## Exercise
Look through the data below and show every line that includes "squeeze".

## Given information
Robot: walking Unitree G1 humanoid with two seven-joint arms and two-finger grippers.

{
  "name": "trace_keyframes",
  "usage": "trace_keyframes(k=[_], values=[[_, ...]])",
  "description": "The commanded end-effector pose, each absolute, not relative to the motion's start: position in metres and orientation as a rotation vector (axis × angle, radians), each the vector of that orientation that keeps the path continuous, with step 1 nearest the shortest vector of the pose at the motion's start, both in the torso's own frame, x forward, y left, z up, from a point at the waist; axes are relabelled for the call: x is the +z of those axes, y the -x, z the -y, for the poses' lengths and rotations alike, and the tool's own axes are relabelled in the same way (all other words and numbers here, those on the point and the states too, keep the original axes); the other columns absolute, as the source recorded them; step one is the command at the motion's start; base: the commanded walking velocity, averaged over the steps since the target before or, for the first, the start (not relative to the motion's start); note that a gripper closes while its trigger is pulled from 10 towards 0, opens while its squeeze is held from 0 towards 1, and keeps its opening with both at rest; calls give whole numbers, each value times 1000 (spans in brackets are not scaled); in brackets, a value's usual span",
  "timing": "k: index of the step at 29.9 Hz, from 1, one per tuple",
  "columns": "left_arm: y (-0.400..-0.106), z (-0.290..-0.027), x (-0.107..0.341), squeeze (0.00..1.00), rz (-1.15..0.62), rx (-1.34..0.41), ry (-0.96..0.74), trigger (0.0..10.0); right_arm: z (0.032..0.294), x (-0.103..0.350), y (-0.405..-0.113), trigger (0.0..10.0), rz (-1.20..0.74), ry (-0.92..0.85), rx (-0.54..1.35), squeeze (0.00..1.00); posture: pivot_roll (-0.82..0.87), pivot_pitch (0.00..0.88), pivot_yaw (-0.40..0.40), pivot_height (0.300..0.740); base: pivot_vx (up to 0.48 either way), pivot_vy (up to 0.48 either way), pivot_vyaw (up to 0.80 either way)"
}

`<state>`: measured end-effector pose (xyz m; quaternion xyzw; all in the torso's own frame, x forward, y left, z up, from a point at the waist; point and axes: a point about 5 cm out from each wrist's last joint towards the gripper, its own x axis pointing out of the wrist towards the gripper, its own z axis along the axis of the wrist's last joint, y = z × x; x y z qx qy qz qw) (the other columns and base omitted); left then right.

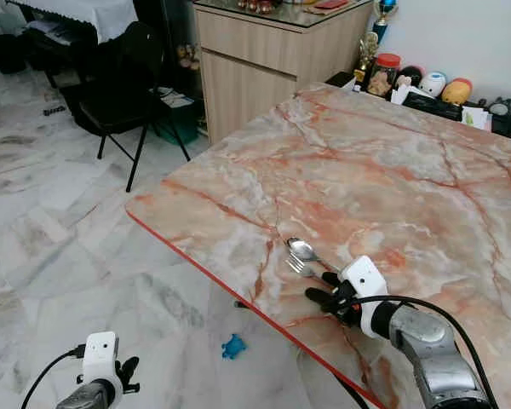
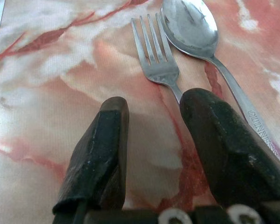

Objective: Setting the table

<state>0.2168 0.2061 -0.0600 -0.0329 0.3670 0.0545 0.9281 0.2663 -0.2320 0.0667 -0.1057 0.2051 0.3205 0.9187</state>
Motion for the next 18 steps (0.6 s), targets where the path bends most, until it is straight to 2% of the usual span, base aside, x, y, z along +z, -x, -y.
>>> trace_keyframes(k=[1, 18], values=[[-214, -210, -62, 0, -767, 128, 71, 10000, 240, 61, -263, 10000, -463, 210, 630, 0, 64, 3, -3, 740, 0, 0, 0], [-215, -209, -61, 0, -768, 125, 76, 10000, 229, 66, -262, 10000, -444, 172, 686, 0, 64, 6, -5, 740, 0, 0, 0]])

## Answer
  "description": "The commanded end-effector pose, each absolute, not relative to the motion's start: position in metres and orientation as a rotation vector (axis × angle, radians), each the vector of that orientation that keeps the path continuous, with step 1 nearest the shortest vector of the pose at the motion's start, both in the torso's own frame, x forward, y left, z up, from a point at the waist; axes are relabelled for the call: x is the +z of those axes, y the -x, z the -y, for the poses' lengths and rotations alike, and the tool's own axes are relabelled in the same way (all other words and numbers here, those on the point and the states too, keep the original axes); the other columns absolute, as the source recorded them; step one is the command at the motion's start; base: the commanded walking velocity, averaged over the steps since the target before or, for the first, the start (not relative to the motion's start); note that a gripper closes while its trigger is pulled from 10 towards 0, opens while its squeeze is held from 0 towards 1, and keeps its opening with both at rest; calls give whole numbers, each value times 1000 (spans in brackets are not scaled); in brackets, a value's usual span",
  "columns": "left_arm: y (-0.400..-0.106), z (-0.290..-0.027), x (-0.107..0.341), squeeze (0.00..1.00), rz (-1.15..0.62), rx (-1.34..0.41), ry (-0.96..0.74), trigger (0.0..10.0); right_arm: z (0.032..0.294), x (-0.103..0.350), y (-0.405..-0.113), trigger (0.0..10.0), rz (-1.20..0.74), ry (-0.92..0.85), rx (-0.54..1.35), squeeze (0.00..1.00); posture: pivot_roll (-0.82..0.87), pivot_pitch (0.00..0.88), pivot_yaw (-0.40..0.40), pivot_height (0.300..0.740); base: pivot_vx (up to 0.48 either way), pivot_vy (up to 0.48 either way), pivot_vyaw (up to 0.80 either way)"

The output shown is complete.